A study of the Faculty of Economic Sciences of the UBAhe set out to find out how much the exchange rate for dollarization. The theme of dollarization, which re-emerges by virtue of an economy that navigates the three digits of annual inflation and of a presidential election where it has been incorporated into the campaign debate, was addressed by the RA Center of the FCE (UBA) in a new report.

“To reintroduce the discussion, it is worth first defining what dollarization is about. This implies the full adoption of a foreign currency (in this case, the US dollar) as the only legal tender. To do this, it is necessary to eliminate all Argentine pesos in circulation. This is done by canceling the Argentine Central Bank. In other words, all BCRA positions must be liquidated and its net worth netted. However, to achieve this, both assets and liabilities of the entity must be offset and result in a balance equal to zero. Therefore, it becomes necessary to inquire about the amount and composition of each one,” they point out.

How to arrive at the value of the dollar in the hypothetical context

It is necessary to analyze the preparation of the Balance of the Central Bank, in order to understand how the price that would allow replacing all the pesos in the economy with dollars is obtained. The Central Bank has various assets: international reserves, Non-transferable Bills, public securities, transitory advances and others. Some of these are denominated in hard currency, while others in pesos. The sum reaches 160,412 million dollars (at the official wholesale exchange rate).

On the other hand, following the same methodology, Liabilities reached 144,683 million dollars, so the net worth of the Central Bank is positive for approximately 15,729 million dollars. However, towards the interior of its balance are Some peculiarities of Argentine accounting that could tarnish the final result.

“First of all, the declared international reserves correspond to what are considered gross reserves. These are made up of multiple items: the BCRA’s own dollars, gold, bank reserves (deposits in dollars from the private sector), and financing lines such as the swap with China (18,891 million) or the BIS (3,189 million), among others Therefore, discounting what is not the entity’s own money and the items that, if used will mean to some extent an indebtednessresults in the net reserves held by the BCRA being significantly lower: approximately 439 million dollars at the time of the report.

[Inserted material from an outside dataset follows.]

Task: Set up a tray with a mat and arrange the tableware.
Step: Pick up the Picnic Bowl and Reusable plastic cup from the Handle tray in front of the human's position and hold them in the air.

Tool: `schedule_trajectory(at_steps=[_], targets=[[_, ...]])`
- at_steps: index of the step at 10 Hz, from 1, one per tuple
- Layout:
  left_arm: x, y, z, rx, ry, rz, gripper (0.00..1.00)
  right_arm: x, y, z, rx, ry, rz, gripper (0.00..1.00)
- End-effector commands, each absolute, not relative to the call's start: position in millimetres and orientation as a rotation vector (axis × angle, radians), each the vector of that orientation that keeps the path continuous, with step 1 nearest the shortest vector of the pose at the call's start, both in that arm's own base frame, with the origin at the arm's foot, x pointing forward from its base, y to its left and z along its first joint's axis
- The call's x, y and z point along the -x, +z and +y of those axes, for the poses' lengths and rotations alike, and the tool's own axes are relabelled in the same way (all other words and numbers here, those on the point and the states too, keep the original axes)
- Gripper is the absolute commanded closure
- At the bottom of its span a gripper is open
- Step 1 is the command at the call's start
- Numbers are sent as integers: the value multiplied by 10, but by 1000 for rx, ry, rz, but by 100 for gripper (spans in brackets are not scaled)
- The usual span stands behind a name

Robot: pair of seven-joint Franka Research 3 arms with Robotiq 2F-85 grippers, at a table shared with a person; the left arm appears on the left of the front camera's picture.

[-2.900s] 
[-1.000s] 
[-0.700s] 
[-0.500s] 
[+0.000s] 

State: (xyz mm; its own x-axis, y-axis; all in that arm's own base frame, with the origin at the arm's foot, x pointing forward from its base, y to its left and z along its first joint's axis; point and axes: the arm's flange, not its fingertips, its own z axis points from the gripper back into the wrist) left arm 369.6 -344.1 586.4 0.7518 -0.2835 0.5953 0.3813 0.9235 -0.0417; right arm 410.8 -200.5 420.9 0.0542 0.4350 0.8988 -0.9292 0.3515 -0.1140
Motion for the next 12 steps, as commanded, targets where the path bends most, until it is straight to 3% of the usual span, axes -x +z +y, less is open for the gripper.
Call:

Second, another item that makes up the assets of the Central Bank are the Non-transferable Letters. These are debt titles that the National Treasury has with the BCRA for all the dollar reserves that it has taken over time from the coffers of the monetary authority. However, due to its conception, it is a non-transferable debt, so it is not listed on the market. In line with this, article 62 of the law of social solidarity and productive reactivation, sanctioned on December 21, 2019 establishes that these debt securities must be calculated at technical value. Given that currently the debt securities in dollars of the National Treasury trade at parities of an average of 25%, the effective value of the Non-transferable Bills is far from being what it would be if they were listed on the secondary market.

The UBA issued a report on how much the dollar should be worth

Having clarified these issues, distinguishing what is liquid (bills, bonds, etc.) from what is not (Non-transferable Bills) and how to calculate these items, it is appropriate to delve into what would be the implicit exchange rate that results from netting assets (in dollars) and liabilities (in pesos) of the BCRA.

Thus, four analysis scenarios are proposed. The first considers the current situation, based on the stocks of international reserves and foreign currency bonds held by the Central Bank vs. the total of its liabilities in pesos.

Then, two scenarios are detailed in which it is contemplated how much the dollarization exchange rate would be in the event that net reserves are at levels similar to those at the end of 2022, and another that does the same in the event that public securities are listed at a lower parity (20%) similar to values ​​at the end of 2022 as a result of an excess supply due to the need to liquidate positions to obtain dollars. Finally, a mixed scenario is proposed that integrates both variants of scenarios 2 and 3.

Based on the exposed table, in the current baseline scenario, the dollarization exchange rate would reach $892 considering (net reserves and public securities listed on the market), while it would be $894 for the mixed scenario.

Otherwise it would be necessary to request a loan for 25,000 million dollars to dollarize at a price similar to the CCL, which at the time of the report was in 430 pesos.

As a conclusion, it is mentioned that dollarization per se brings associated price stability (inflation is suppressed and it even gives rise to deflation scenarios), but for it to function well as an economic system it is a necessary condition to carry out a series of structural reforms (sustainable over time) which, if carried out, would lay the foundations for a new economic configuration, which would raise the question of whether it was indeed necessary to dollarize.